■ Task
Once you reach the line that contains "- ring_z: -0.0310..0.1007", retype it and each later line exactly as written, stopping only at the end of the listing.

Segment Open

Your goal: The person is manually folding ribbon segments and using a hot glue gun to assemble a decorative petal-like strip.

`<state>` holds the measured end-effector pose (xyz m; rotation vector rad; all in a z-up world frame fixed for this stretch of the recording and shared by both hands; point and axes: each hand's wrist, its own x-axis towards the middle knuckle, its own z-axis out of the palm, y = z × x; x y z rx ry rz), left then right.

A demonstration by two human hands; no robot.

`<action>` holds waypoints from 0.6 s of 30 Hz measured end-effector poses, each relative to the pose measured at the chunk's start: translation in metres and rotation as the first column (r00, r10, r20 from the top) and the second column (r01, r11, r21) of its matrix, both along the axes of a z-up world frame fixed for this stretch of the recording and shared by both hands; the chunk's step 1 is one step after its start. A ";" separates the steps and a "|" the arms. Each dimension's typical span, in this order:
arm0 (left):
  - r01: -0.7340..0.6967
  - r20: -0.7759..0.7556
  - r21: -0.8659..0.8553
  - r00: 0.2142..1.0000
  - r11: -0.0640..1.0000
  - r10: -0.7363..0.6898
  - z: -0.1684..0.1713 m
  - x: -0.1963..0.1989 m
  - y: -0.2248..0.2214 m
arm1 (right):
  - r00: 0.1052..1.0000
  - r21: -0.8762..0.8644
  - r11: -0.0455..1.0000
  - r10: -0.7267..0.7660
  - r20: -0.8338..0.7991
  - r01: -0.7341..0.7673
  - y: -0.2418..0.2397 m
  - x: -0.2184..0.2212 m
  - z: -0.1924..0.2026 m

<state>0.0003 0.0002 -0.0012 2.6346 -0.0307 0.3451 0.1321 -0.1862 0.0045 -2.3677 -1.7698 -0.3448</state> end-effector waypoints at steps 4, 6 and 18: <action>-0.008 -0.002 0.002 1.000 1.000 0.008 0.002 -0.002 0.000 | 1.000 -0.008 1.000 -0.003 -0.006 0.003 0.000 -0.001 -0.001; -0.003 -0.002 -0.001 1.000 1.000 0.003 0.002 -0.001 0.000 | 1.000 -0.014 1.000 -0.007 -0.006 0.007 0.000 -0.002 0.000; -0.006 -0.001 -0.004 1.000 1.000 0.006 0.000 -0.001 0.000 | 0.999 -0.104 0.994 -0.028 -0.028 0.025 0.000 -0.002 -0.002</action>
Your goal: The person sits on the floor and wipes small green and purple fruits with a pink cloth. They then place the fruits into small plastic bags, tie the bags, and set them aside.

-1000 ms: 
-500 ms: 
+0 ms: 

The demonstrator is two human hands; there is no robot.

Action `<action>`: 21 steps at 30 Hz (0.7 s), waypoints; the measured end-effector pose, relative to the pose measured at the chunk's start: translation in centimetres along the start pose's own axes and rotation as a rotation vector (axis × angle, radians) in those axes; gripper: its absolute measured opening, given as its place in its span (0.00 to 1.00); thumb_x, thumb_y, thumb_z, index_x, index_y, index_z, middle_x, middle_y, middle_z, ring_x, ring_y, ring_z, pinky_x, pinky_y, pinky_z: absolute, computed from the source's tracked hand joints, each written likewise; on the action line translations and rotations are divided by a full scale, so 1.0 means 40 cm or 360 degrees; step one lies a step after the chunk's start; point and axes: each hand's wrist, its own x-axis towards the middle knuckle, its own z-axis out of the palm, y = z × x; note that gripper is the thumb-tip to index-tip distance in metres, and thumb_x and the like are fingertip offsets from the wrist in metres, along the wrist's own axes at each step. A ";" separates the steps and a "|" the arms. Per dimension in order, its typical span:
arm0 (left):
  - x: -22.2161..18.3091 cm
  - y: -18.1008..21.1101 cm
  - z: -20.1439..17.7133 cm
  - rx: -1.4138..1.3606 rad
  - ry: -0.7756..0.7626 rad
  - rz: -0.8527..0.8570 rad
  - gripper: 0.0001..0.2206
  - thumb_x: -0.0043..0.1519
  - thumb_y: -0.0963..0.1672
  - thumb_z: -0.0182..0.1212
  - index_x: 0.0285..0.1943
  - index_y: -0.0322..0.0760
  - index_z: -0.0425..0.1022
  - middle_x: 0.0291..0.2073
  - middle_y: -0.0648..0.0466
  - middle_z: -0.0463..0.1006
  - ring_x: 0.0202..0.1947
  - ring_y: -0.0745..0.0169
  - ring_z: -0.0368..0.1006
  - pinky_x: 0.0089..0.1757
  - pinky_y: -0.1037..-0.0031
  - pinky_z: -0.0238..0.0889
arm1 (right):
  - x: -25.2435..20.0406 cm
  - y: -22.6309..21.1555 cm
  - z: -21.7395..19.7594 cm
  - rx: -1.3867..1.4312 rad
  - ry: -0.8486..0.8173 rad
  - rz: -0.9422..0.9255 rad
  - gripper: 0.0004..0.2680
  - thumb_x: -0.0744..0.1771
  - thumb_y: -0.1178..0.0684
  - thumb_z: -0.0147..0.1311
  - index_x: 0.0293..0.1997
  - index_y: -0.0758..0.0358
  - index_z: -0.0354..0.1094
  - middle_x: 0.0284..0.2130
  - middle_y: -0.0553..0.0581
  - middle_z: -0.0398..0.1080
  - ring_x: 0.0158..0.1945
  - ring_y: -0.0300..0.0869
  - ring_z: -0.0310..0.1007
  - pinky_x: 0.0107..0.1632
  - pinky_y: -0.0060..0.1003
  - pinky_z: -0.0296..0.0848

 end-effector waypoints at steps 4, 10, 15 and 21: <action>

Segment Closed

■ Response to the exercise
  - ring_z: -0.0310..0.1007
  - pinky_x: 0.0107..0.1632
  - pinky_y: -0.0060..0.1003
  - pinky_z: -0.0296..0.0848

 end-effector waypoints at steps 4, 10, 15 and 21: <action>

No additional output will be given.